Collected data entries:
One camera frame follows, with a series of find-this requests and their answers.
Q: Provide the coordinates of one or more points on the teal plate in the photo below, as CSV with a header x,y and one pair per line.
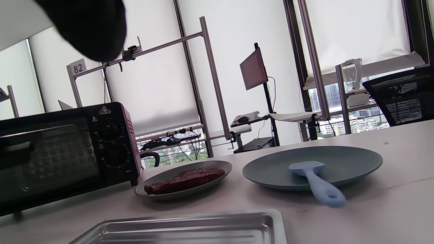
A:
x,y
346,161

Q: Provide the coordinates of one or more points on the person's right hand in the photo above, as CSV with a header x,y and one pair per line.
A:
x,y
91,27

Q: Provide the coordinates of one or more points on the red toaster oven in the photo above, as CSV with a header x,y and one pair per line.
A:
x,y
61,152

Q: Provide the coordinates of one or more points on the black camera clamp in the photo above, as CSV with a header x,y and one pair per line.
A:
x,y
130,52

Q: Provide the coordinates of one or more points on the black computer mouse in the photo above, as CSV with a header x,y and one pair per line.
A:
x,y
243,119

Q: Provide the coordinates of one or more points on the aluminium frame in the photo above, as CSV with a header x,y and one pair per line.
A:
x,y
213,78
342,101
313,61

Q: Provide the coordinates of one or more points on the white desk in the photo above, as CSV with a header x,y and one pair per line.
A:
x,y
217,134
295,117

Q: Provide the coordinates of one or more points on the brown grilled steak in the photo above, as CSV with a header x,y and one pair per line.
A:
x,y
184,180

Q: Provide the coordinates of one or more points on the silver baking tray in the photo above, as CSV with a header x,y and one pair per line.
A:
x,y
190,228

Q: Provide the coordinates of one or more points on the white blender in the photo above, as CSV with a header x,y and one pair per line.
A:
x,y
352,79

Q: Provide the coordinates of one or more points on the grey plate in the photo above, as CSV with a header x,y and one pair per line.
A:
x,y
203,167

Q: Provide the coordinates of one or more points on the monitor on black stand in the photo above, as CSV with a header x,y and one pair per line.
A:
x,y
269,112

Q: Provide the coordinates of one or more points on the white number sign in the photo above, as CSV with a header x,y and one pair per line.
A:
x,y
3,95
78,67

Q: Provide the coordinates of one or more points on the black mesh office chair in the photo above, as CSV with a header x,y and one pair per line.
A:
x,y
403,96

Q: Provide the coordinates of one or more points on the blue dessert spatula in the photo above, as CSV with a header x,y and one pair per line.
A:
x,y
315,179

◆ **THE PROBLEM**: Wherever the word "white" appears in the entries above, copy that whole line.

◆ **SOLUTION FOR THIS EXERCISE**:
Q: Provide the coordinates of one or more points on the white desk in the photo above, as CSV with a header x,y and one pair per line.
Q: Provide the coordinates of one or more points on the white blender in the photo above, as CSV with a header x,y and one pair per line.
Q: Provide the coordinates of one or more points on the white number sign in the photo above, as CSV with a header x,y and one pair per line.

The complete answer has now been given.